Moreover, several logical functions may be combined into one block.
Real-time changes, such as rotations, scaling, and
enabling/disabling, may be performed at the block level, allowing
the pulse sequence designer the ability to precisely define the
scope of any anticipated change.
Systems
[0202] This disclosure provides computer system that may be
programmed or otherwise configured to implement methods provided
herein.
[0203] FIG. 13 schematically illustrates a system 1300 comprising a
computer server ("server") 1301 that is programmed to implement
methods described herein. The server 1301 may be referred to as a
"computer system." The server 1301 includes a central processing
unit (CPU, also "processor" and "computer processor" herein) 1305,
which can be a single core or multi core processor, or a plurality
of processors for parallel processing. The server 1301 also
includes memory 1310 (e.g., random-access memory, read-only memory,
flash memory), electronic storage unit 1315 (e.g., hard disk),
communications interface 1320 (e.g., network adapter) for
communicating with one or more other systems, and peripheral
devices 1325, such as cache, other memory, data storage and/or
electronic display adapters. The memory 1310, storage unit 1315,
interface 1320 and peripheral devices 1325 are in communication
with the CPU 1305 through a communications bus (solid lines), such
as a motherboard. The storage unit 1315 can be a data storage unit
(or data repository) for storing data. The server 1301 is
operatively coupled to a computer network ("network") 1330 with the
aid of the communications interface 1320. The network 1330 can be
the Internet, an internet and/or extranet, or an intranet and/or
extranet that is in communication with the Internet. The network
1330 in some cases is a telecommunication and/or data network. The
network 1330 can include one or more computer servers, which can
enable distributed computing, such as cloud computing. The network
1330 in some cases, with the aid of the server 1301, can implement
a peer-to-peer network, which may enable devices coupled to the
server 1301 to behave as a client or a server. The server 1301 is
in communication with a imaging device 1335, such as a magnetic
resonance imaging (MRI) device or system. The server 1301 can be in
communication with the imaging device 1335 through the network 1330
or, as an alternative, by direct communication with the imaging
device 1335.
[0204] The storage unit 1315 can store files, such as computer
readable files (e.g., MRI files). The server 1301 in some cases can
include one or more additional data storage units that are external
to the server 1301, such as located on a remote server that is in
communication with the server 1301 through an intranet or the
Internet.
[0205] In some situations the system 1300 includes a single server
1301. In other situations, the system 1300 includes multiple
servers in communication with one another through an intranet
and/or the Internet.
[0206] Methods as described herein can be implemented by way of
machine (or computer processor) executable code (or software)
stored on an electronic storage location of the server 1301, such
as, for example, on the memory 1310 or electronic storage unit
1315. During use, the code can be executed by the processor 1305.
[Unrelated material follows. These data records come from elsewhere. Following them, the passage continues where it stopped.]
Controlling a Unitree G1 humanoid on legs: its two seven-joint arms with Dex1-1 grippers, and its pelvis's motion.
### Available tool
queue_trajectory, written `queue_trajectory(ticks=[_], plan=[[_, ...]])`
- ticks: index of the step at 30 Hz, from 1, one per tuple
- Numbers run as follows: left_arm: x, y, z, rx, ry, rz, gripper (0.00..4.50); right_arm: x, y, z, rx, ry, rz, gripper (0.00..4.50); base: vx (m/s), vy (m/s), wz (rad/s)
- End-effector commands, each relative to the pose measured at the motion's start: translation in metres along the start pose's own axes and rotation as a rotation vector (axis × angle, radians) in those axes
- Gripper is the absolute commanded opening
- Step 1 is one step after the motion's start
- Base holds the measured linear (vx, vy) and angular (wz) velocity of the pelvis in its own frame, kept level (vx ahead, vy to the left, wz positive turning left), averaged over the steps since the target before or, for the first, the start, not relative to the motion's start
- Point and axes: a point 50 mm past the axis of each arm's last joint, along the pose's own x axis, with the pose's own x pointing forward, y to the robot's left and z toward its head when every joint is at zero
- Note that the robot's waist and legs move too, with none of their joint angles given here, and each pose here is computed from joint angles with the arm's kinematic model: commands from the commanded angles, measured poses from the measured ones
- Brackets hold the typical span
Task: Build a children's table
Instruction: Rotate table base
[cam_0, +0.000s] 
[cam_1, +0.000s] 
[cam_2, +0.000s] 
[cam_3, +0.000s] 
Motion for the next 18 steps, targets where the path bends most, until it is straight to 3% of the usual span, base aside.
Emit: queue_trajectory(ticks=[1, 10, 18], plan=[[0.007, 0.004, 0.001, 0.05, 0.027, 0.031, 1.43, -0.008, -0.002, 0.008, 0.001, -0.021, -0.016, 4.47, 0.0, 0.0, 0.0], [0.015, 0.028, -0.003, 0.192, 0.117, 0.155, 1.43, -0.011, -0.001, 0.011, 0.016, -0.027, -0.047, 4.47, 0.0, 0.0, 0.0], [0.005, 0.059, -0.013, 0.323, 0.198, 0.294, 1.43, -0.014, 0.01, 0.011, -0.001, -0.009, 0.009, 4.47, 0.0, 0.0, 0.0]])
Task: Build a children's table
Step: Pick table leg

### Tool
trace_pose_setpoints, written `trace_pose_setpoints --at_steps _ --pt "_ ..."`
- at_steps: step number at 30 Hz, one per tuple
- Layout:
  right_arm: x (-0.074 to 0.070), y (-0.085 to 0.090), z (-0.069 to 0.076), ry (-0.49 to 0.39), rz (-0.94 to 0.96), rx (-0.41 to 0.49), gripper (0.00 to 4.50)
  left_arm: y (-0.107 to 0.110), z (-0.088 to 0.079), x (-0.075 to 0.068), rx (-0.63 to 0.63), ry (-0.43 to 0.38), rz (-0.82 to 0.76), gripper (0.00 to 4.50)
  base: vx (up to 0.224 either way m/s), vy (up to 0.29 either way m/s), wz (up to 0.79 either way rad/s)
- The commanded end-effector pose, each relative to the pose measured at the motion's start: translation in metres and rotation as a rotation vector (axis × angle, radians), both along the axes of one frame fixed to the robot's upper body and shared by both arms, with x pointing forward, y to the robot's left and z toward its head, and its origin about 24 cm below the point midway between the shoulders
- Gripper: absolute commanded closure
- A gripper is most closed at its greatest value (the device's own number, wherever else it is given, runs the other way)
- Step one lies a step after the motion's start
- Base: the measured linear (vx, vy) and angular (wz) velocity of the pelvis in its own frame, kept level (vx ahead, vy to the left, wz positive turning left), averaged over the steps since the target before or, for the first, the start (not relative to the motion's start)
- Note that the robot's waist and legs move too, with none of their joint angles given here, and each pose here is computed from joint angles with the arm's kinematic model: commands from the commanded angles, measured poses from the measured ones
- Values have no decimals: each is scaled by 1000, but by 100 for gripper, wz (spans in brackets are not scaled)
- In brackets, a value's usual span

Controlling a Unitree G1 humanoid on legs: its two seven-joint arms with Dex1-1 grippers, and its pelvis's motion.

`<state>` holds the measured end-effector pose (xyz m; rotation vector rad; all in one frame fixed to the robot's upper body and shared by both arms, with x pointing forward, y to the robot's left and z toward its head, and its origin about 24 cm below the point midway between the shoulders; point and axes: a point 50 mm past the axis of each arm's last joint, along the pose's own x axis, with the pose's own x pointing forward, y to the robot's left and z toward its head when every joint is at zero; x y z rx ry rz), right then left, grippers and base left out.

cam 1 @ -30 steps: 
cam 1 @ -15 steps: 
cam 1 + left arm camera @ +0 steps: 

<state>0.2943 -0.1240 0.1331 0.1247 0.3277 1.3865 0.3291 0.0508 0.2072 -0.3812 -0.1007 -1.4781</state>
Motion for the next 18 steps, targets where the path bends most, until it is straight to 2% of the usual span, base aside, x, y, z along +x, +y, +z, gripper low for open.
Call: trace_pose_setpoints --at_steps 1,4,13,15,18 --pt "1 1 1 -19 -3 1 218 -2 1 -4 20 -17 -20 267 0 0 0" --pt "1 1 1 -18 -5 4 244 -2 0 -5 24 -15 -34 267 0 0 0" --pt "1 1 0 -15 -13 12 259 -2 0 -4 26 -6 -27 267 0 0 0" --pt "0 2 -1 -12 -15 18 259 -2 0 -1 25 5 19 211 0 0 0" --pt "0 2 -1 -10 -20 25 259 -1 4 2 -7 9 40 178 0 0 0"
In some cases, the code can be retrieved from the storage unit 1315
and stored on the memory 1310 for ready access by the processor
1305. In some situations, the electronic storage unit 1315 can be
precluded, and machine-executable instructions are stored on memory
1310. Alternatively, the code can be executed on a remote computer
system.
[0207] The code can be pre-compiled and configured for use with a
machine have a processer adapted to execute the code, or can be
compiled during runtime. The code can be supplied in a programming
language that can be selected to enable the code to execute in a
pre-compiled or as-compiled fashion.
[0208] Aspects of the systems and methods provided herein, such as
the server 1301, can be embodied in programming. Various aspects of
the technology may be thought of as "products" or "articles of
manufacture" typically in the form of machine (or processor)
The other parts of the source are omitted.